There are now widespread reports of significant complete clinical and pathologic response rates. To date, however, the long-term follow-up results noted by Habr-Gama and colleagues61 have not been duplicated by other studies. Although the concept of avoiding surgery and its attendant morbidity and mortality is appealing, this modality is best reserved for patients that are prohibitive surgical risks or as part of a clinical trial as we await what will likely be exciting new results in the multimodality approach for the treatment of rectal cancer.
Local therapy will remain a desirable option in the treatment of rectal cancer as it is associated with decreased morbidity and mortality compared with radical resection.

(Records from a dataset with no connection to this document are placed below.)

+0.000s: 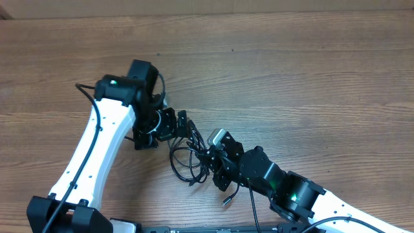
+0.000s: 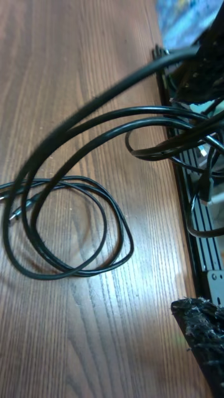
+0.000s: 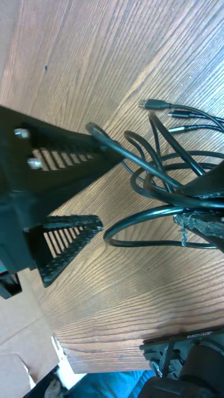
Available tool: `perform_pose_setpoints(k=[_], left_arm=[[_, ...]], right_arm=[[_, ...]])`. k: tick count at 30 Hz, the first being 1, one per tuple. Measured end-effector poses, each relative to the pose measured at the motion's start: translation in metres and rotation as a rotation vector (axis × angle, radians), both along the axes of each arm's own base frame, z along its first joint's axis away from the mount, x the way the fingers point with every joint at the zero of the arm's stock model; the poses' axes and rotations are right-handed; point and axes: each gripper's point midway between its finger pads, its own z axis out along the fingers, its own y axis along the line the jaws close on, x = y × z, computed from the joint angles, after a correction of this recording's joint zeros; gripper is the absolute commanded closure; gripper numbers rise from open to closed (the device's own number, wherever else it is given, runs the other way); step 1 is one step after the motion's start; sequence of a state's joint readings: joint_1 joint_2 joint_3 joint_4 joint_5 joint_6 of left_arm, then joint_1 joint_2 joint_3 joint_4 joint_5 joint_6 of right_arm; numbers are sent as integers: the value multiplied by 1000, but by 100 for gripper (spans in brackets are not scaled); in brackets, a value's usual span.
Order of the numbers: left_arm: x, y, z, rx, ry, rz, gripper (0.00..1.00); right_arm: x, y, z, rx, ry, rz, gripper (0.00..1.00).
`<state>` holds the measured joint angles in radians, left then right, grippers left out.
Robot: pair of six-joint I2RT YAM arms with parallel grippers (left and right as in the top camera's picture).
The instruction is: Untangle cables
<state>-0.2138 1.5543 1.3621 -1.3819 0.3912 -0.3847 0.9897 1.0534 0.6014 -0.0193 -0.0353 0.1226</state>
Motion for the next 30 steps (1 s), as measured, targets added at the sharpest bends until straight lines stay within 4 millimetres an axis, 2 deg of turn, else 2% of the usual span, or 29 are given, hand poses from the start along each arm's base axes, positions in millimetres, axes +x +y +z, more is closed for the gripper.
perform_pose_setpoints(k=[10, 14, 21, 28, 30], left_arm=[[26, -10, 5, -77, -73, 78, 0], [34, -20, 7, -94, -95, 108, 1], [23, -45, 5, -74, -83, 64, 0], [10, -65, -16, 12, -30, 15, 0], [9, -66, -27, 42, 3, 20, 10]], right_arm=[[0, 0, 1, 2, -1, 0, 96], [1, 2, 5, 21, -12, 0, 96], [1, 2, 7, 25, -15, 0, 96], [2, 3, 8, 29, -18, 0, 96], [2, 3, 8, 29, -18, 1, 96]])
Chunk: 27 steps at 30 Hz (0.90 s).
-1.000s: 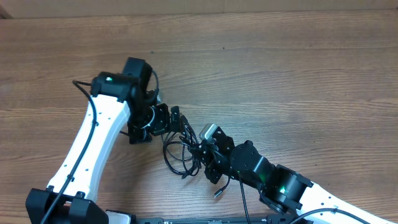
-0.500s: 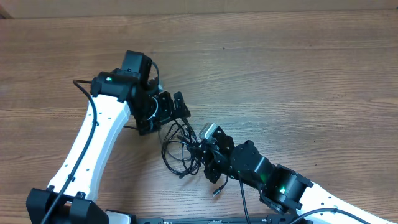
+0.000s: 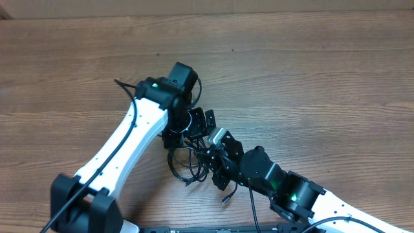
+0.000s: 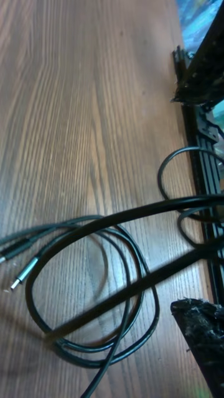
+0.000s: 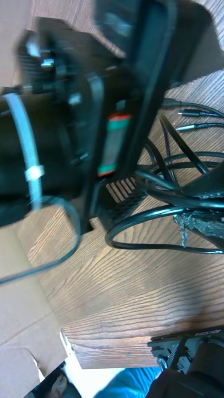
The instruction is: Untangle cables
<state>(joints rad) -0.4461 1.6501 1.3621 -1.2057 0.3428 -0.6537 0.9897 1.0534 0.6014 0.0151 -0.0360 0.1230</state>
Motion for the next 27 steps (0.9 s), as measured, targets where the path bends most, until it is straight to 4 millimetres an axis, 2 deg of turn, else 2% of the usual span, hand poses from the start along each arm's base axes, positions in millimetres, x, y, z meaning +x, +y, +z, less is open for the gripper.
perform_pose_setpoints(k=[1, 3, 8, 10, 11, 12, 15, 17, 27], left_arm=[[0, 0, -5, 12, 14, 4, 19], [1, 1, -17, 36, 52, 17, 31], [0, 1, -31, 60, 96, 22, 33], [1, 1, -31, 59, 94, 22, 39], [1, 1, -31, 59, 94, 21, 46], [1, 1, -31, 59, 94, 23, 60], [1, 1, -31, 56, 95, 22, 85], [1, 1, -31, 56, 95, 22, 93], [-2, 2, -31, 63, 109, 21, 96]], right_arm=[[0, 0, 0, 0, 0, 0, 96], [0, 0, 0, 0, 1, 0, 96], [0, 0, 0, -1, 1, 0, 96], [0, 0, 0, 0, 1, 0, 96], [0, 0, 0, 0, 0, 0, 96], [0, 0, 0, 0, 0, 0, 96], [0, 0, 0, 0, 0, 0, 96], [0, 0, 0, 0, 0, 0, 96], [0, 0, 1, 2, 0, 2, 96]])
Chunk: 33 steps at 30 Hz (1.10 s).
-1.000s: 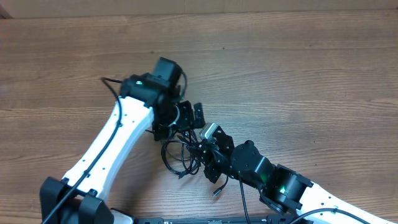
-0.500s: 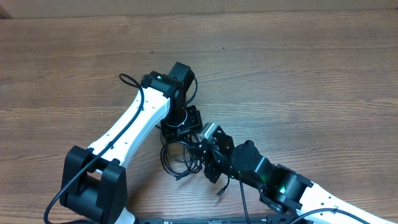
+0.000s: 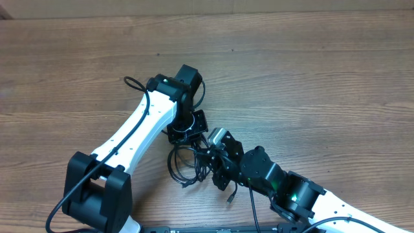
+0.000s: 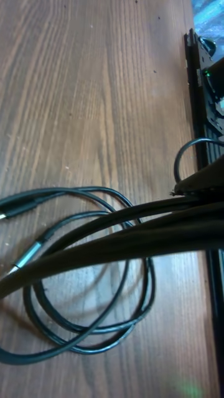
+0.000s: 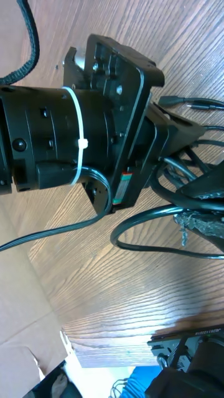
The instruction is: Untangle cables
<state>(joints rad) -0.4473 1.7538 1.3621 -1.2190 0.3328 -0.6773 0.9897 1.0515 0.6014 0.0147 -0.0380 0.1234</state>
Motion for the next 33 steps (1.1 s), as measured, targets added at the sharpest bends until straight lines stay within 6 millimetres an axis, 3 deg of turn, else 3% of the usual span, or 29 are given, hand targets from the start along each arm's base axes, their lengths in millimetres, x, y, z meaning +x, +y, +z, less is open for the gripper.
perform_pose_setpoints(k=[7, 15, 33], left_arm=[[-11, 21, 5, 38, 85, 48, 96], [10, 49, 22, 32, 78, 160, 96], [13, 90, 15, 265, 56, 280, 96]], right_arm=[[-7, 4, 1, 11, 14, 43, 96], [-28, 12, 1, 42, 84, 153, 96], [-52, -16, -57, -136, 359, 112, 96]])
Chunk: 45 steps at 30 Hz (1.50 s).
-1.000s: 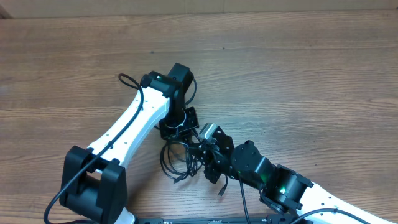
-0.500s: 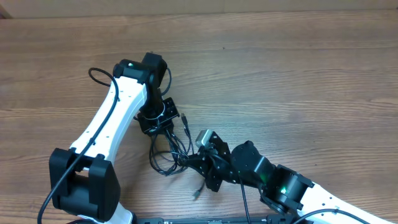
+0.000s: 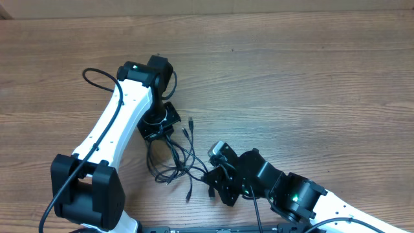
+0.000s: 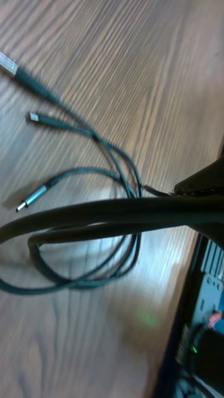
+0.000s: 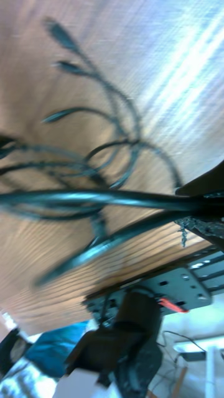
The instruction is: Untangle cables
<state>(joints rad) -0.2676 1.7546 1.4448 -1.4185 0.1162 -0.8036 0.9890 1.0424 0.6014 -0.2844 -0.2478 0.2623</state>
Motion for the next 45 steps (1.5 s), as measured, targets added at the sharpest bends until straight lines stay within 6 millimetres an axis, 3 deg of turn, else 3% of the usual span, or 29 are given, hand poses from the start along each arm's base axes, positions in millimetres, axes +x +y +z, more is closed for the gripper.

It will remain an appealing alternative to patients as it is associated with a better functional outcome and the avoidance of a stoma. However, as we enter this new and exciting realm in the treatment of rectal cancer and evaluate and continually assess the various treatment modalities available, it is now as clear as ever that we must exercise extreme caution when selecting the appropriate patient and the appropriate cancer suitable for local therapy. With all cancers at risk of recurring, patient selection and counseling should focus on the acceptable treatment options for a particular patient with deep consideration given to the risk of recurrence associated with the treatment option proposed. As we continue our search for an adequate predictor of nodal involvement and further our appreciation of tumor biology, emphasis should remain on appropriate patient selection and excellent surgical technique.